• **Source material**
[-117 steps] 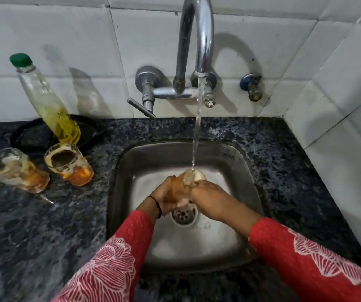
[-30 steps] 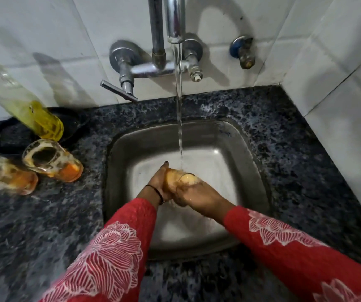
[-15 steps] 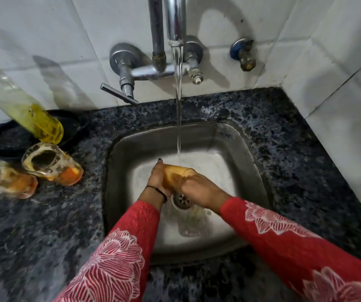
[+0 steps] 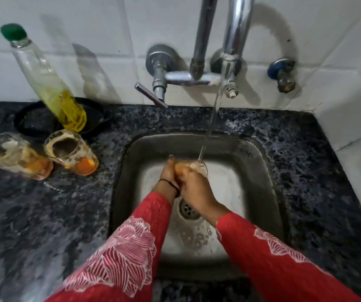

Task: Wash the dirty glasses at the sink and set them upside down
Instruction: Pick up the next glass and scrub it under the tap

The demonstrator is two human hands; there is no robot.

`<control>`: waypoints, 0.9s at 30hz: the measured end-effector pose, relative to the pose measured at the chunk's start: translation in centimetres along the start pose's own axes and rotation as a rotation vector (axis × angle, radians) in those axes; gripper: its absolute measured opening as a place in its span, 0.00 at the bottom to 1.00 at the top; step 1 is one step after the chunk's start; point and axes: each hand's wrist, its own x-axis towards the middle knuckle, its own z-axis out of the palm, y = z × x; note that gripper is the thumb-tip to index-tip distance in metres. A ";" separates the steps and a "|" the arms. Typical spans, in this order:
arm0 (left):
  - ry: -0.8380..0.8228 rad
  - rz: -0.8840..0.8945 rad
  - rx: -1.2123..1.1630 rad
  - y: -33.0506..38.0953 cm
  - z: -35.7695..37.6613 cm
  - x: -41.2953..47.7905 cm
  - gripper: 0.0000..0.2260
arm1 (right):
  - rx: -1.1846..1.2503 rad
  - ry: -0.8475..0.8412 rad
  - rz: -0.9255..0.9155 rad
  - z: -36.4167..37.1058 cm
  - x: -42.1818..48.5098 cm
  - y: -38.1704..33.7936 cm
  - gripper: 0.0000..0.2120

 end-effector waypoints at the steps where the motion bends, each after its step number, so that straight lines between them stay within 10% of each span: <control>1: -0.005 -0.037 0.074 0.1 -0.1 0.3 0.22 | -0.217 -0.119 -0.109 -0.9 -0.5 0.1 0.12; 5: 0.038 -0.112 0.273 -0.9 -0.7 3.9 0.34 | -0.409 -0.365 -0.304 -4.5 -0.1 1.7 0.08; 8: 0.001 -0.042 0.176 -0.8 -0.2 2.4 0.19 | -0.523 -0.266 -0.116 -2.3 0.2 1.6 0.13; 13: -0.023 0.094 0.076 -1.4 0.1 1.2 0.15 | 0.667 0.296 0.498 2.0 2.2 -1.2 0.12; 18: 0.006 -0.132 0.247 -0.1 -1.0 1.7 0.24 | -0.626 -0.310 -0.246 0.1 0.3 3.7 0.12; 20: -0.024 -0.160 0.218 0.2 -0.9 0.8 0.27 | -0.690 -0.338 -0.352 -1.2 0.7 4.7 0.08; 24: -0.163 -0.098 0.095 -0.5 -0.5 0.2 0.23 | -0.408 -0.096 -0.099 0.6 1.1 2.2 0.08; 27: -0.129 0.051 -0.001 -1.4 -0.1 -0.3 0.15 | 0.550 0.147 0.578 2.0 2.2 -1.3 0.12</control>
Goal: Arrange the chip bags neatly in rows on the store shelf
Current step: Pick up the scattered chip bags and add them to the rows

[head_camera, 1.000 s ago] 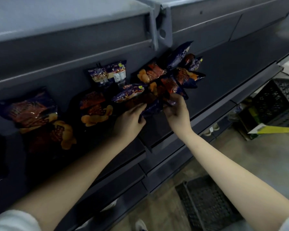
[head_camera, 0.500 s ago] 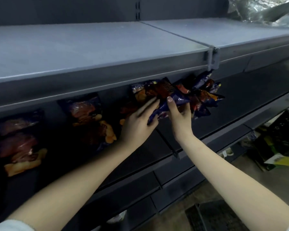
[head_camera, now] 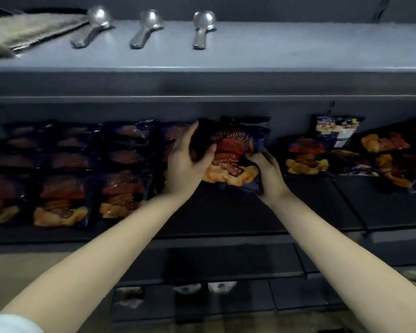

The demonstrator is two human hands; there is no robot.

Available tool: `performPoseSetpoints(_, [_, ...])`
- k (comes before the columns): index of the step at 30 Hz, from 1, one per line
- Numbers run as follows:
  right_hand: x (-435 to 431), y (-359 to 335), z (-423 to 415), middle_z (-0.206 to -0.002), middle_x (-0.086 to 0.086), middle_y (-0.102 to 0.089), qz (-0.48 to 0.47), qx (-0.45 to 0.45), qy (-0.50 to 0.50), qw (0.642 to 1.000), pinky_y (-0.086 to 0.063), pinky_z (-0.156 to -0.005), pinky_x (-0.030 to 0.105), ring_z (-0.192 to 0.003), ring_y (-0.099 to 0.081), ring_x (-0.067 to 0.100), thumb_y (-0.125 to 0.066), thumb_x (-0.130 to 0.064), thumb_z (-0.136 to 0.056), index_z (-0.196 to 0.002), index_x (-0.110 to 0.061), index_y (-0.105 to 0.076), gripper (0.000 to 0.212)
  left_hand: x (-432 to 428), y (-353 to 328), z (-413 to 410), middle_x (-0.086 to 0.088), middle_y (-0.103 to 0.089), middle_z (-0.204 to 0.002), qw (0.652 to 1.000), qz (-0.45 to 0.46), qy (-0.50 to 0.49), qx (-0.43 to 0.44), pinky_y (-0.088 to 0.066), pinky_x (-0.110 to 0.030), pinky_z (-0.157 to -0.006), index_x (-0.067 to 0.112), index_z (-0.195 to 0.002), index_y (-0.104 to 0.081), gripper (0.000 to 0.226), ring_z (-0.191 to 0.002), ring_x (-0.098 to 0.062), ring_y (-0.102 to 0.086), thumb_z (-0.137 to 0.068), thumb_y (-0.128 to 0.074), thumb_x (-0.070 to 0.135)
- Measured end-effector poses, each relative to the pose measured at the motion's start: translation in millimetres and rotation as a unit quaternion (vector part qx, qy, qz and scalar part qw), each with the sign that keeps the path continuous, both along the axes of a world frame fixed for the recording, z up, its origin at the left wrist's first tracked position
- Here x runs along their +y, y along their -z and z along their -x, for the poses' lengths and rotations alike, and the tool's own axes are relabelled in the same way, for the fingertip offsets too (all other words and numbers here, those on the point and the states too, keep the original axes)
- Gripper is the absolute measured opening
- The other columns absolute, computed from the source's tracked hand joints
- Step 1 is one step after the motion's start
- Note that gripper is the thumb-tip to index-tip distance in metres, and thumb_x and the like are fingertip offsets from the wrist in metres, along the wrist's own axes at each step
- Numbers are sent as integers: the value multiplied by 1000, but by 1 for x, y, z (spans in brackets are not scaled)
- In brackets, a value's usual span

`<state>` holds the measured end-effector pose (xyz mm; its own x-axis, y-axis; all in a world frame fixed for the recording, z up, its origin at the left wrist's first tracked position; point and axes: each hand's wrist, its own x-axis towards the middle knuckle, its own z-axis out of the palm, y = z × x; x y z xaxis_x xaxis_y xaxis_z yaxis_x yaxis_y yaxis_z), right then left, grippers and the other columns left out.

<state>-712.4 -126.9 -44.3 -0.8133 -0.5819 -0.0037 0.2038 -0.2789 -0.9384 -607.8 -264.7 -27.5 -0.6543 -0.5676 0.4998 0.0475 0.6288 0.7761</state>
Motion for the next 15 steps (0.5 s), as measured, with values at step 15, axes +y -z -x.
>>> performPoseSetpoints(15, [-56, 40, -65, -123, 2, -63, -92, 154, -136, 974, -47, -100, 37, -117, -58, 17, -75, -27, -76, -125, -20, -52, 55, -65, 44, -81, 18, -63, -97, 948, -313, 38, -43, -44, -6, -74, 31, -102, -60, 27, -93, 4, -58, -81, -70, 16])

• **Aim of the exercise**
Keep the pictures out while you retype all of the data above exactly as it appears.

• **Task result**
[-117 steps] 
[-30 steps] 
[-15 steps] 
[+0 steps] 

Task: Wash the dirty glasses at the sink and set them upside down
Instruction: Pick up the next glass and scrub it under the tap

The demonstrator is two human hands; there is no robot.

`<control>`: waypoints, 0.9s at 30hz: the measured end-effector pose, relative to the pose measured at the chunk's start: translation in centimetres along the start pose's own axes and rotation as a rotation vector (axis × angle, radians) in those axes; gripper: its absolute measured opening as a place in its span, 0.00 at the bottom to 1.00 at the top; step 1 is one step after the chunk's start; point and axes: each hand's wrist, its own x-axis towards the middle knuckle, its own z-axis out of the palm, y = z × x; note that gripper is the thumb-tip to index-tip distance in metres. A ";" separates the steps and a "|" the arms. Typical spans, in this order:
arm0 (left):
  - ry: -0.8380..0.8228 rad
  - rz: -0.8840..0.8945 rad
  - rx: -1.2123..1.1630 rad
  - y: -33.0506..38.0953 cm
  - z: -35.7695..37.6613 cm
  - x: -41.2953..47.7905 cm
  - gripper: 0.0000..0.2260
arm1 (right):
  - rx: -1.1846..1.2503 rad
  - ry: -0.8475..0.8412 rad
  - rz: -0.9255..0.9155 rad
  - z: -36.4167..37.1058 cm
  - x: -42.1818..48.5098 cm
  - y: -38.1704..33.7936 cm
  - gripper: 0.0000..0.2120

 end-effector waypoints at the steps where the motion bends, each after its step number, so that straight lines between them stay within 10% of each span: <control>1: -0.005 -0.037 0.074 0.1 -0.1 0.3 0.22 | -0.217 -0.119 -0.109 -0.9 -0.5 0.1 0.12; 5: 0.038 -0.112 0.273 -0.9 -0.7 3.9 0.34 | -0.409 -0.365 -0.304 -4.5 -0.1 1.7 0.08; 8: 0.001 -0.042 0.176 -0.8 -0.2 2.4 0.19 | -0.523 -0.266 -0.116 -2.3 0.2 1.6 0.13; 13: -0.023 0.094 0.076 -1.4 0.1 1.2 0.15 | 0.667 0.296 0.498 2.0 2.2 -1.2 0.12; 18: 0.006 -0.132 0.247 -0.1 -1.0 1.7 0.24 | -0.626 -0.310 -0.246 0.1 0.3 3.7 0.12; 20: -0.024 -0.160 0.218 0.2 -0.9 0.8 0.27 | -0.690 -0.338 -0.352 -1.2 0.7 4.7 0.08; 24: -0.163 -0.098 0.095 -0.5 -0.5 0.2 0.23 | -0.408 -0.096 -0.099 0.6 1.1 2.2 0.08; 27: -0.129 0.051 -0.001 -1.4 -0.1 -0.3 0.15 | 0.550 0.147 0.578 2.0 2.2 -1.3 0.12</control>
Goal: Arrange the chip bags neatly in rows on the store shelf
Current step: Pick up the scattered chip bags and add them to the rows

[head_camera, 1.000 s ago] 
[head_camera, 0.500 s ago] 
[head_camera, now] 

The demonstrator is two human hands; there is no robot.

Available tool: `performPoseSetpoints(_, [_, ...])`
- k (comes before the columns): index of the step at 30 Hz, from 1, one per line
- Numbers run as follows:
  right_hand: x (-435 to 431), y (-359 to 335), z (-423 to 415), middle_z (-0.206 to -0.002), middle_x (-0.086 to 0.086), middle_y (-0.102 to 0.089), qz (-0.48 to 0.47), qx (-0.45 to 0.45), qy (-0.50 to 0.50), qw (0.642 to 1.000), pinky_y (-0.086 to 0.063), pinky_z (-0.156 to -0.005), pinky_x (-0.030 to 0.105), ring_z (-0.192 to 0.003), ring_y (-0.099 to 0.081), ring_x (-0.067 to 0.100), thumb_y (-0.125 to 0.066), thumb_x (-0.130 to 0.064), thumb_z (-0.136 to 0.056), index_z (-0.196 to 0.002), index_x (-0.110 to 0.061), index_y (-0.105 to 0.076), gripper (0.000 to 0.212)
  left_hand: x (-432 to 428), y (-353 to 328), z (-413 to 410), middle_x (-0.086 to 0.088), middle_y (-0.103 to 0.089), middle_z (-0.204 to 0.002), qw (0.652 to 1.000), qz (-0.45 to 0.46), qy (-0.50 to 0.49), qx (-0.43 to 0.44), pinky_y (-0.088 to 0.066), pinky_x (-0.110 to 0.030), pinky_z (-0.157 to -0.006), index_x (-0.067 to 0.112), index_z (-0.195 to 0.002), index_y (-0.104 to 0.081), gripper (0.000 to 0.226), ring_z (-0.191 to 0.002), ring_x (-0.098 to 0.062), ring_y (-0.102 to 0.086), thumb_z (-0.137 to 0.068), thumb_y (-0.128 to 0.074), thumb_x (-0.070 to 0.135)
- Measured end-effector poses, each relative to the pose measured at the motion's start: translation in millimetres and rotation as a unit quaternion (vector part qx, qy, qz and scalar part qw), each with the sign that keeps the path continuous, both along the axes of a world frame fixed for the recording, z up, its origin at the left wrist's first tracked position
- Here x runs along their +y, y along their -z and z along their -x, for the poses' lengths and rotations alike, and the tool's own axes are relabelled in the same way, for the fingertip offsets too (all other words and numbers here, those on the point and the states too, keep the original axes)
- Gripper is the absolute measured opening
- The other columns absolute, computed from the source's tracked hand joints
- Step 1 is one step after the motion's start
- Note that gripper is the thumb-tip to index-tip distance in metres, and thumb_x and the like are fingertip offsets from the wrist in metres, along the wrist's own axes at each step
- Numbers are sent as integers: the value multiplied by 1000, but by 1 for x, y, z (spans in brackets are not scaled)
- In brackets, a value's usual span

`<state>` holds the measured end-effector pose (xyz mm; its own x-axis, y-axis; all in a world frame fixed for the recording, z up, its origin at the left wrist's first tracked position; point and axes: each hand's wrist, its own x-axis towards the middle knuckle, its own z-axis out of the palm, y = z × x; x y z xaxis_x xaxis_y xaxis_z yaxis_x yaxis_y yaxis_z), right then left, grippers and the other columns left out.

<state>-712.4 -126.9 -44.3 -0.8133 -0.5819 -0.0037 0.2038 -0.2789 -0.9384 -607.8 -264.7 -27.5 -0.6543 -0.5676 0.4998 0.0475 0.6288 0.7761</state>
Motion for the next 15 steps (0.5 s), as measured, with values at step 15, axes +y -z -x.
>>> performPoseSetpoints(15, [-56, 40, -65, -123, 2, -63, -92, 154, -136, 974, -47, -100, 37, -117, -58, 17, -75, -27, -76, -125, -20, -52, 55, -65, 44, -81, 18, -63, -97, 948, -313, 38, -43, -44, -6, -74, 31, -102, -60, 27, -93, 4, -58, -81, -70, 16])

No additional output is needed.